Fourth of July will only be fun if we make it safe for all residents of West Linn


One of West Linn's favorite times of the year arrives Wednesday with the celebration of the Fourth of July. This is the nation's holiday, commemorating the adoption of the Declaration of Independence on July 4, 1776, when the nation offically declared independence from England. Today, the holiday is associated with fireworks, parades, family time, concerts and the like.

And while it is a festive time (see our rundown of events on page B6 as well as the front-page story), it also represents a potentially dangerous holiday what with catastrophes associated with fires and personal injuries from fireworks.

A number of organizations are working to get your attention and keep the holiday safe and fun. The Office of the State Fire Marshal, fire service, natural resource agencies, Oregon fireworks wholesalers and safety experts encourage Oregonians to "Keep it legal and keep it safe" when using fireworks. The 2012 Oregon fireworks sales season, which opened last Saturday, runs through July 6.

"The OSFM and their partners want everyone to know what fireworks are legal in Oregon, where they are permitted and the important steps to take for fireworks safety. People often forget that legal fireworks can only be purchased from Oregon permitted fireworks retailers and stands," said state Fire Marshal Mark Wallace. "And, regulations limit where those fireworks may be used. For example, fireworks are prohibited on all Oregon beaches, in parks and campgrounds."

Here are some rules and suggestions offered by the OSFM:

- Oregon law bans possession, use or sale of fireworks that fly, explode or travel more than 6 feet on the ground or 12 inches into the air. Fireworks commonly called bottle rockets, Roman candles and firecrackers are illegal in Oregon.

- Under Oregon law, officials may seize illegal fireworks and fine offenders up to $500 per violation. Those who misuse fireworks or allow fireworks to cause damage are liable and may be required to pay fire suppression costs or other damage. Parents are also liable for fireworks damage caused by their children.

- There were 172 reported fireworks-related fires in Oregon during 2011, resulting in more than $1 million in property damage. Over the past five years, from 2007 through 2011, there were 942 reported fireworks-related fires in Oregon resulting in one death, 85 civilian injuries and more than $4.6 million in property damage.

- The OSFM encourages everyone to use the four B's of safe fireworks use:

1) Be prepared before lighting fireworks: Keep water available by using a garden hose or bucket.

2) Be safe when lighting fireworks: Keep children and pets away from fireworks.

3) Be responsible after lighting fireworks: Never relight a dud. Wait 15 to 20 minutes, then soak it in a bucket of water before disposal.

4) Be aware: Use only legal fireworks and use them only in legal places.

More fireworks information is available at Oregon.gov/OSP/SFM-/Licensing_Fireworks_Home.shtml.

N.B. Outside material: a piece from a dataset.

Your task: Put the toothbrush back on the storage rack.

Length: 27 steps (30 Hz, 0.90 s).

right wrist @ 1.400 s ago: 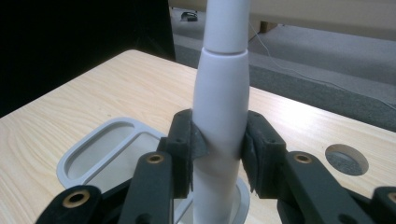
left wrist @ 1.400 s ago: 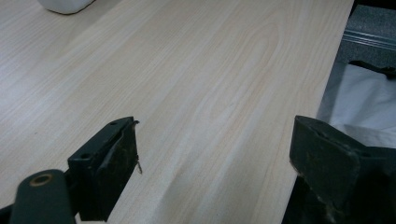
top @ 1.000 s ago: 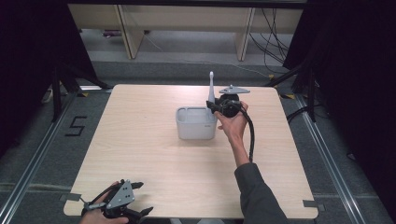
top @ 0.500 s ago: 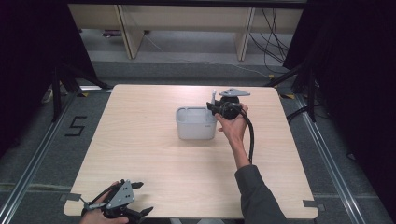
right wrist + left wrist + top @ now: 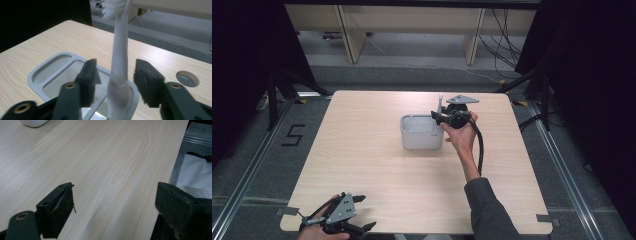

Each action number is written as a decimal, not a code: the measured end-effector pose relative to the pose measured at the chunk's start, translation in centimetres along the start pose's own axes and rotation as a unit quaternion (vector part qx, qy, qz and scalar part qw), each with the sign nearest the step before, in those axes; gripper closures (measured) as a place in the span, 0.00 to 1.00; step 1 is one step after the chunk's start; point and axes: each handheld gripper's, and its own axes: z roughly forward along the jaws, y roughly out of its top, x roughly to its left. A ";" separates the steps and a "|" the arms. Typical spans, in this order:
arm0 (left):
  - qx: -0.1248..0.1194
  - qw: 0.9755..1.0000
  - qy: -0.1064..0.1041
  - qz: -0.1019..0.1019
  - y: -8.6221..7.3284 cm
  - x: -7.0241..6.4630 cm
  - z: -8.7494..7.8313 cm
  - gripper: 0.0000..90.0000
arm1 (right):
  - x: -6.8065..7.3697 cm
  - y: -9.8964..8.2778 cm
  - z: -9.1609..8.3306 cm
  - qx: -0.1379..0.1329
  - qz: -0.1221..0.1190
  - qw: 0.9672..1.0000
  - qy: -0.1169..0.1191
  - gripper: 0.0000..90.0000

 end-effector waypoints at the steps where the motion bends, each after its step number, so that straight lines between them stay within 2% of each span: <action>1: 0.007 1.000 0.002 0.008 0.0 0.1 -0.1 0.16 | 0.1 0.0 -0.1 0.006 0.008 1.000 0.001 0.55; 2: 0.015 1.000 0.001 0.016 0.0 0.2 -0.2 0.16 | 0.0 0.0 -0.1 0.001 0.000 1.000 -0.004 0.54; 3: 0.013 1.000 0.003 0.014 0.0 0.2 -0.1 0.16 | 0.1 0.0 -0.2 -0.002 0.009 1.000 -0.001 0.53; 4: 0.000 1.000 -0.002 0.001 0.0 0.0 0.0 0.16 | 0.0 0.0 -0.2 -0.002 0.008 1.000 0.002 0.52; 5: 0.000 1.000 -0.002 0.000 0.0 0.0 0.0 0.16 | 0.1 0.0 -0.3 -0.002 0.012 1.000 0.000 0.50; 6: 0.003 1.000 -0.001 0.004 0.0 0.1 0.0 0.16 | -0.1 0.1 -0.5 -0.003 0.002 1.000 -0.007 0.49; 10: 0.006 1.000 0.002 0.009 0.0 0.2 -0.1 0.16 | -0.1 0.2 -1.1 -0.008 0.017 1.000 -0.001 0.45; 11: 0.016 1.000 -0.001 0.015 0.1 0.3 -0.3 0.16 | 0.0 0.2 -1.3 -0.010 0.019 1.000 0.000 0.44; 13: 0.017 1.000 0.000 0.015 0.1 0.3 -0.3 0.16 | -0.1 0.3 -1.7 -0.012 0.010 1.000 -0.004 0.43; 14: 0.017 1.000 0.000 0.015 0.1 0.3 -0.3 0.16 | 0.0 0.3 -1.8 -0.014 0.018 1.000 -0.002 0.43; 18: 0.016 1.000 -0.002 0.015 0.1 0.3 -0.2 0.16 | 0.1 0.5 -2.3 -0.012 0.022 1.000 -0.001 0.41; 20: 0.015 1.000 -0.002 0.015 0.1 0.3 -0.2 0.16 | 0.0 0.5 -2.3 -0.017 0.013 1.000 0.000 0.41; 22: 0.015 1.000 -0.001 0.014 0.1 0.3 -0.2 0.16 | 0.2 0.5 -2.6 -0.010 0.023 1.000 -0.001 0.40; 24: 0.015 1.000 -0.001 0.014 0.1 0.3 -0.2 0.16 | 0.1 0.4 -2.7 -0.018 0.010 1.000 0.001 0.40; 25: 0.015 1.000 -0.002 0.015 0.1 0.3 -0.2 0.16 | 0.2 0.4 -2.8 -0.014 0.019 1.000 -0.002 0.40; 27: 0.015 1.000 -0.002 0.015 0.1 0.3 -0.2 0.16 | 0.2 0.3 -2.8 -0.013 0.019 1.000 -0.001 0.39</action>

Another agency that is trying to raise awareness about the danger of fireworks, especially fireworks-related eye injuries, is the American Academy of Ophthalmology.

The academy notes that of the 9,000 fireworks-related injuries each year, 21 percent impact the eyes and more than half of the victims are young children or teenagers.Fireworks of all types, including sparklers, are dangerous, the AAO notes. Sparklers typically burn at 1,200 degrees F and cause 27 percent of all fireworks injuries, including third-degree burns. Bottle rockets cause some of the most serious eye injuries. Errant bottle rockets can injure bystanders and cause eyelid lacerations, corneal abrasions, traumatic cataract, retinal detachment, optic nerve damage, rupture of the eyeball, eye muscle damage and complete blindness. One in every six fireworks-related eye injuries results in permanent vision loss or blindness.

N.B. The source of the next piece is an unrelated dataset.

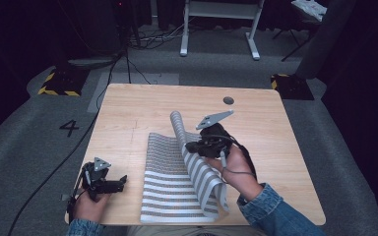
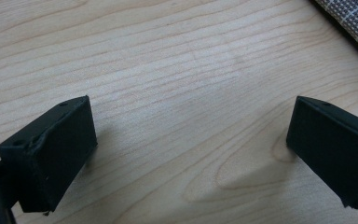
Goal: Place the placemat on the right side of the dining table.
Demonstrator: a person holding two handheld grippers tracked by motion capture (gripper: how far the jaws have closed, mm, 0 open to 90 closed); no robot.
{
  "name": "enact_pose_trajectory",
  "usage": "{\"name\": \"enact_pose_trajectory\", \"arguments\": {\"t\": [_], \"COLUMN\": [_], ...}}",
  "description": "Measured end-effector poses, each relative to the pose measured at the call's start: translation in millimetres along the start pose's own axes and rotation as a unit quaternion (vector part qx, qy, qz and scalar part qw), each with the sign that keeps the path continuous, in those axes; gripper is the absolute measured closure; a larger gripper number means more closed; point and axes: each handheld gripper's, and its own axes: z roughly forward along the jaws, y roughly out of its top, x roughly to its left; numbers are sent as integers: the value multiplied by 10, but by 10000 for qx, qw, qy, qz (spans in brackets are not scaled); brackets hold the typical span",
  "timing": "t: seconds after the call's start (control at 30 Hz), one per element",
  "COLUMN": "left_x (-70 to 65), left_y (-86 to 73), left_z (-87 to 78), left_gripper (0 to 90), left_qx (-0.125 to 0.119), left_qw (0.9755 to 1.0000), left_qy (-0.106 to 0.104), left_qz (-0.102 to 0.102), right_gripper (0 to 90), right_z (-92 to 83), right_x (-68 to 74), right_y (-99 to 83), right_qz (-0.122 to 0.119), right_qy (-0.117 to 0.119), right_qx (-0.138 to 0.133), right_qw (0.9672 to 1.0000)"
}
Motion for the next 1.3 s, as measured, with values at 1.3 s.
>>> {"name": "enact_pose_trajectory", "arguments": {"t": [1.3], "left_x": [-11], "left_y": [-22], "left_z": [-21], "left_gripper": [16], "left_qx": [1], "left_qw": [10000], "left_qy": [37], "left_qz": [-14], "right_gripper": [892], "right_z": [-1792], "right_x": [-1421], "right_y": [-602], "right_qz": [658], "right_qy": [-1707], "right_qx": [-777], "right_qw": [9800]}}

Here are a couple reminders from AAO:

- Never let children play with fireworks of any type.

- View fireworks from at least 500 feet away.

- Leave the lighting of fireworks to trained professionals.

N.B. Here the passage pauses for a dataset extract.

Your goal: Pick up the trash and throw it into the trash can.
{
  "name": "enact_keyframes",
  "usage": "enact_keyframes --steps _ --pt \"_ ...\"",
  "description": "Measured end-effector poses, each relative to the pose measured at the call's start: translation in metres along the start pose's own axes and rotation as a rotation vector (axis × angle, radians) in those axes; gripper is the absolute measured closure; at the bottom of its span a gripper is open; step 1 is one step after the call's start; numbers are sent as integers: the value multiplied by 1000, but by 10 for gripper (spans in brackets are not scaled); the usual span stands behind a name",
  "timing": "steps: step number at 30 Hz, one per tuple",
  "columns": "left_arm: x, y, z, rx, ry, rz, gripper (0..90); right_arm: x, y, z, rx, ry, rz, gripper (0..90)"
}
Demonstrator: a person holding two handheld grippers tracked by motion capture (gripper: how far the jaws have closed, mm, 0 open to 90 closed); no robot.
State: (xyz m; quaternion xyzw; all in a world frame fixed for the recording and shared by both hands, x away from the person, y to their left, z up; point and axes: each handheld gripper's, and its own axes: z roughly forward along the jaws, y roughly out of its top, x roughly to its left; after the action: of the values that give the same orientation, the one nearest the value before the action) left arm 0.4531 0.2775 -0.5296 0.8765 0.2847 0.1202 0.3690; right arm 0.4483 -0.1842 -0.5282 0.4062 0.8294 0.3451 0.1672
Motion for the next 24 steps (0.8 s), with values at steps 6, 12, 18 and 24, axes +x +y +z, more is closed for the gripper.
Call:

- Respect safety barriers set up to allow pyrotechnicians to do their jobs safely.

- If you find unexploded fireworks, do not touch them. Immediately contact your local fire or police departments.

- If you experience an eye injury during a fireworks accident, seek immediate medical help from an ophthalmologist or an eye medical doctor.

The Fourth of July should be a fun day for all Americans. Do your part to keep it safe and that will help ensure that the good times will follow.

Happy birthday, America.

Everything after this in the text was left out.